April 2, 2019—One-year follow-up findings from the SORT OUT VIII trial were published by Michael Maeng, MD, et al in Journal of the American College of Cardiology (JACC): Cardiovascular Interventions (2019;12:624–633).

The study compared the thin-strut Synergy biodegradable-polymer, platinum-chromium, everolimus-eluting stent (EES; Boston Scientific Corporation) to the NeoFlex biodegradable-polymer, stainless-steel, biolimus-eluting stent (BES; Biosensors International Group, Ltd.) in unselected patients undergoing percutaneous coronary intervention (PCI).

As summarized in JACC: Cardiovascular Interventions, SORT OUT VIII is a randomized, multicenter, all-comers, noninferiority trial. Investigators enrolled 2,754 patients with clinical indications for PCI at three sites in western Denmark. Patients were randomly assigned (1:1) to receive either the EES (n = 1,385) or the BES (n = 1,369).
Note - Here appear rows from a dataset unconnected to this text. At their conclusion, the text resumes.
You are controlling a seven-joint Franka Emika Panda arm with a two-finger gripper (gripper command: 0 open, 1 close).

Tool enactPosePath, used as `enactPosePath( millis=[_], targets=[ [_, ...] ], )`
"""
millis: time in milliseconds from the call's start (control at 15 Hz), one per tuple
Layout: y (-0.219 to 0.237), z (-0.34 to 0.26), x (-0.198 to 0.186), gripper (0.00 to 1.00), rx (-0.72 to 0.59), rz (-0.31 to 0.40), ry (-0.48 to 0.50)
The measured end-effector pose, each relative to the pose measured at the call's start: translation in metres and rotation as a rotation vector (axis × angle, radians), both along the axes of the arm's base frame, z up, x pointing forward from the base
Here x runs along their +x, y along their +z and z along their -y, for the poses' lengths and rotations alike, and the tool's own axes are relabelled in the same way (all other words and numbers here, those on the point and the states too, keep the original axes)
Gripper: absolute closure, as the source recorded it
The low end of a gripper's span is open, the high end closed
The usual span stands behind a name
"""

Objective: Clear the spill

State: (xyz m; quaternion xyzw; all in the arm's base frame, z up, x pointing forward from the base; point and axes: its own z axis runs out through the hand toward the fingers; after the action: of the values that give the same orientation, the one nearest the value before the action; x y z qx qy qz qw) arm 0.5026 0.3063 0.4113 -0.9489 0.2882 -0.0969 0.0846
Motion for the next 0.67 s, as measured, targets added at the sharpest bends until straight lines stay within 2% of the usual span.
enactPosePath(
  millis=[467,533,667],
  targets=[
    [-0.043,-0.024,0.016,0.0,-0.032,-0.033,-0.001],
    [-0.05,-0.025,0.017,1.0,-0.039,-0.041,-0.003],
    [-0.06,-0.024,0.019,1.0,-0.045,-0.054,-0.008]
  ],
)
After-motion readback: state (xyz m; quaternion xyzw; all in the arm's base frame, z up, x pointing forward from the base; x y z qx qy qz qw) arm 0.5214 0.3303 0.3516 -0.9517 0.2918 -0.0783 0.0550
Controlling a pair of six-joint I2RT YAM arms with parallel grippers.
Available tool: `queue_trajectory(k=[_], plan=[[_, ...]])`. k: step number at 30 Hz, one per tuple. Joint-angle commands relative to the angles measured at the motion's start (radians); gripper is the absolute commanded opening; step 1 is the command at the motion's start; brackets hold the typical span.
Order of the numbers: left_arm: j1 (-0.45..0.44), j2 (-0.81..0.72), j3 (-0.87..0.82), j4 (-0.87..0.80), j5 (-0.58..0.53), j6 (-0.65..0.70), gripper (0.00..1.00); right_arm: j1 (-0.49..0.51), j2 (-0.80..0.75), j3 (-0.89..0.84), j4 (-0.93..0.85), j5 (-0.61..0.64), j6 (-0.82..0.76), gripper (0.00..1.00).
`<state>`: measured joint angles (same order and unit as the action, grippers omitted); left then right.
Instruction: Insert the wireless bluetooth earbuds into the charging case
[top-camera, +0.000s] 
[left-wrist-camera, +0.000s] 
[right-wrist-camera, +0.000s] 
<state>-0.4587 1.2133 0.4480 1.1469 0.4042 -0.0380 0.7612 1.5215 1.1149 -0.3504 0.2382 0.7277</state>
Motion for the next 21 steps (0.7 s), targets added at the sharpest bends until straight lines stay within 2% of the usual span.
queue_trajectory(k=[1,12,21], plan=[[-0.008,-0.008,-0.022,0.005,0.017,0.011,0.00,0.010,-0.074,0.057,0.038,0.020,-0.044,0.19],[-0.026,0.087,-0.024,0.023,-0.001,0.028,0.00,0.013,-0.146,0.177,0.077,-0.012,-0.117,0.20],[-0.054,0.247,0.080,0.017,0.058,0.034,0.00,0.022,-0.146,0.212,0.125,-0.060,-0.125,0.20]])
The primary endpoint was target lesion failure, which was a composite of safety (cardiac death and myocardial infarction not clearly attributable to a nontarget lesion) and efficacy (target lesion revascularization) at 12 months, and was analyzed using intention-to-treat principles. The trial was powered to assess target lesion failure noninferiority of the EES compared to the BES with a predetermined noninferiority margin of 3%.

The investigators found that 55 patients (4%) who were assigned to the EES arm and 60 patients (4.4%) who were assigned to the BES arm met the primary endpoint (absolute risk difference 0.4%; upper limit of one-sided 95% confidence interval, 1.7%; P < .001). At 1-year follow-up, the EES was noninferior to the BES with respect to target lesion failure, concluded the investigators in JACC: Cardiovascular Interventions.